Не сразу понял, в чём провинился, стал жадно осматривать её тело, пытаясь найти ответ, и нашёл. Карта треф, выбитая на бедре, ярко напоминающая о ночи в клубе «Tenebris», лучшей ночи за всю мою жизнь, не считая этих нескольких часов. Я помнил всё. И предвкушение, колющее в пальцах, держащих пригласительный, и полную покорность незнакомки с фарфоровой кожей, и красные губы, обхватывающие член, и откровенную отдачу мне и моим желаниям. Поверить не мог, что та послушная жрица любви и моя стервозная Лера – один и тот же человек. Как в одной женщине может сосуществовать такие противоречивые личности. И ведь Лера в клубе не играла, она, действительно, была собой, как и сейчас, пыжась от злости, краснея от стыда, прикрывая глаза от смущения.
- Господи. Неужели я делала всё это с тобой? Какой позор. Как такое могло случиться? Двенадцать с половиной людей в городе… Закрытый клуб… Одна ночь разврата… За что? – прятала в ладонях лицо и трясла в отрицании головой.
- Лер, ну ты чего? Это же хорошо, что так получилось. Теперь мы знаем друг о друге намного больше. Я, например, помню, что ты можешь быть покорной, и мне очень понравилась власть над тобой. Ты видела меня жёстким, не сдерживающим желания и потребности, при этом кричала от удовольствия.
- Не трогайте меня, Глеб Вадимович, - отшатнулась от меня, когда я попытался к ней приблизиться. – То, что здесь произошло, - обвела рукой круг в воздухе, - большая ошибка. Вы больше никогда ко мне не подойдёте и не посмеете до меня дотронуться. Даже говорить со мной не смейте!
Лера сорвалась на крик, заметалась по комнате, собирая разбросанные вещи и метая молнии. Её реакция была не понятна, а блестящие от подступивших слёз глаза выдавали приближение истерики. Может, конечно, я дурак, и хер пойму когда-нибудь бабскую логику, но ничего плохого в сложившейся ситуации не виде. Наоборот, одни плюсы. Теперь мне окончательно стала понятна странная тяга к Леркиному телу, моментальная привычка с одного касания, невозможность выпустить её из объятий.

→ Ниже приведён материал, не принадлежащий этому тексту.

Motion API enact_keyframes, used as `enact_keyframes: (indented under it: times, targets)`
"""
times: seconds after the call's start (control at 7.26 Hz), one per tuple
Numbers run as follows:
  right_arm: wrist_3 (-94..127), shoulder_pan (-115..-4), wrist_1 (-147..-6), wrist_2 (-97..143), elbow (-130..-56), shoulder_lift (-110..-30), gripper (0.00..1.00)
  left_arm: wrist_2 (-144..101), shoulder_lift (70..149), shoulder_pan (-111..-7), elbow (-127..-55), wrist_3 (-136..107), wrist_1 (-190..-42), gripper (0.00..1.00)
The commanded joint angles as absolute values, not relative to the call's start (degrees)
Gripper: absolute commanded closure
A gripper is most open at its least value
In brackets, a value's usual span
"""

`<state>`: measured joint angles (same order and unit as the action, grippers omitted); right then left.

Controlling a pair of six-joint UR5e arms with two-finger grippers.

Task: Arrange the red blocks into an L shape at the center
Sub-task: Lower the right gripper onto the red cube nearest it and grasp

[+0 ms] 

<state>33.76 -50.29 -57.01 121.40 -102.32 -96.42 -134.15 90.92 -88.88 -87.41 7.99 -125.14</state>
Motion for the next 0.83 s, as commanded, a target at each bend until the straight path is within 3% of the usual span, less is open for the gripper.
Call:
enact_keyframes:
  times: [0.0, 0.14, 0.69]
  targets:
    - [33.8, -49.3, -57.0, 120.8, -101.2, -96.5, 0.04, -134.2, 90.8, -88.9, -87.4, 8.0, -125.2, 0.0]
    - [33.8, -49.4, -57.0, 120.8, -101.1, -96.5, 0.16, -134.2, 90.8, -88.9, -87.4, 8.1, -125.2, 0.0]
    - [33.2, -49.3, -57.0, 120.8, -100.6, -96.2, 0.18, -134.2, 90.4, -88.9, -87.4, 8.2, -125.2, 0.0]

- Лер, давай я хотя бы тебя отвезу. Ты успокоишься, и мы потом поговорим, - постарался к ней подступиться.
- Я ещё не разучилась пользоваться услугами такси, - застегнула юбку, накинула пиджак и вышла в коридор, не глядя на меня.
Гнев выплёскивался у неё через край, да так чувствительно, что даже Даниш ретировался на кухню, лишь бы не отхватить незаслуженных пиздюлей. Входная дверь громко хлопнула, оставляя меня в мёртвой тишине с трусами в руках и непониманием, что делать дальше. А что остаётся делать? Погулять с малышом, испуганно выглядывающим из коридора, поджав уши и хвост, лечь спать, с надеждой на русскую пословицу: «утро вечера мудренее».
На сухую не засыпалось. Пришлось опять дружить с коньяком, жалуясь заснувшему в ногах псу на несправедливость жизни, на выключенный Леркин телефон, на сложности в переводе между женским и мужским языками. Даниш тихо похрапывал, периодически подёргивал конечности и молча слушал.
Видно, это и есть моя реальность – я, храпящая собака и алкоголь, ни капли не смягчающий удар мордой об стол.
Глава 19
Стыдно. Как же мне было стыдно. Стыд расползался ядовитыми воспоминаниями по крови, засасывался в сердце и оседал на стенках, провоцируя скоростной ритм и болезненное давление. Стало, вдруг, тяжело смотреть Глебу в глаза, а страх увидеть там осуждение и брезгливость гнал покинуть квартиру как можно скорее.